Here’s the stuff I drank recently:
• 2004 Chateau Flaugergues Cuvee Colbert ($21.89) From Languedoc. Jammy and dense with an astringent backbone of unpolished tannins. Nice but I expected more. It’s a Rhone style but not really.
• 2004 Tupun Don Manuel Malbec ($12.99) From the Valley of Tupungalto! Ho, Ho, Ho! Green Giant. Nice wine. Really dry for a malbec, but structured and tasty. This wine came from a wine club and it blew the Cuvee Colbert away in a side-by-side tasting. Would buy any wine from the Valley of Tupungalto in Chile.
• 2005 Chateau Malmaison ($22.99) From the vintage of the millennium, yet another over-the-top wine that shouts in a voice so shrill it shatters glass in the dishwasher.
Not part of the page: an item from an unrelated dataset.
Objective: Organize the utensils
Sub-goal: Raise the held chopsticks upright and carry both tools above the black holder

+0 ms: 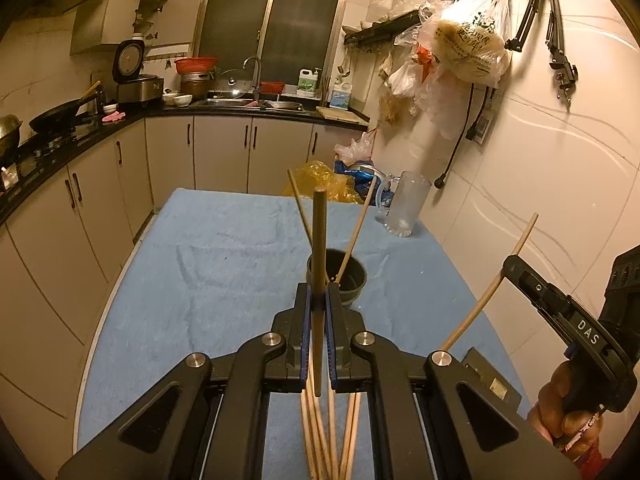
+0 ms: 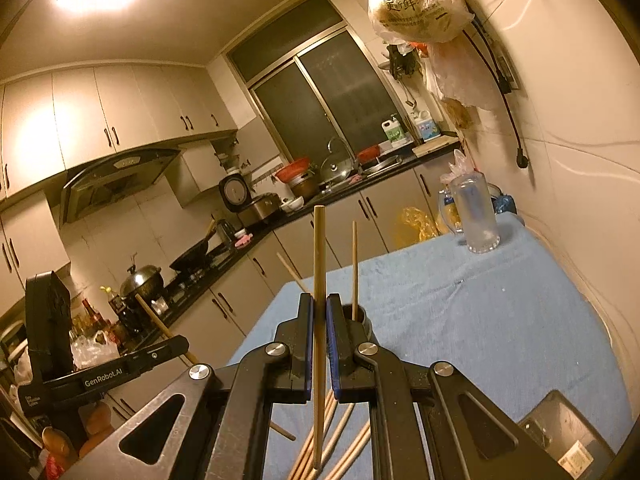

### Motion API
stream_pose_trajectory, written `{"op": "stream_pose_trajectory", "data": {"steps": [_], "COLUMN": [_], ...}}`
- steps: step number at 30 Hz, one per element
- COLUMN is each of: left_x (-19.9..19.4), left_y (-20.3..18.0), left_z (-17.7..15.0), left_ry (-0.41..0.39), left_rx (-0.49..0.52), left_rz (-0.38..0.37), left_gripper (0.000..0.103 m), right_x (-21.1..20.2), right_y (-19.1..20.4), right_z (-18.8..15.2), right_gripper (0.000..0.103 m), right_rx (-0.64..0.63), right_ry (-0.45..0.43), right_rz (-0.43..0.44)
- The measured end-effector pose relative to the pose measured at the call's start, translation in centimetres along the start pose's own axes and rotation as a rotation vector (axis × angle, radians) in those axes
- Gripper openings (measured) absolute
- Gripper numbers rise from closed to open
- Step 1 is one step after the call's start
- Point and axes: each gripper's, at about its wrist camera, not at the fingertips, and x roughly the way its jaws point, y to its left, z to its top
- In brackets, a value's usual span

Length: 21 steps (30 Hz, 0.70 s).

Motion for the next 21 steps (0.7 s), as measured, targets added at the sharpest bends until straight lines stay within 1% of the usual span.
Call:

Very dry and merlot-y with plum and dark chocolate fruit notes. Not a lot of structure, but a nascent hint of that unmistakable Bordeaux flavor.
• 2004 Albert Bichot Bourgogne ($17.99) Too closed up. This wine was downright mean. Not a lot of fruit or structure. Pleasant to drink but not a heavyweight contender. Made from old vines, possibly past their prime.
• 2003 Domaine des Amouriers Vacqueyras ($27.55) Black pepper, red pepper and wasabi heat. Not enough fruit, too much spice and an undisguised alcohol finish. Not looking forward to another round of this one.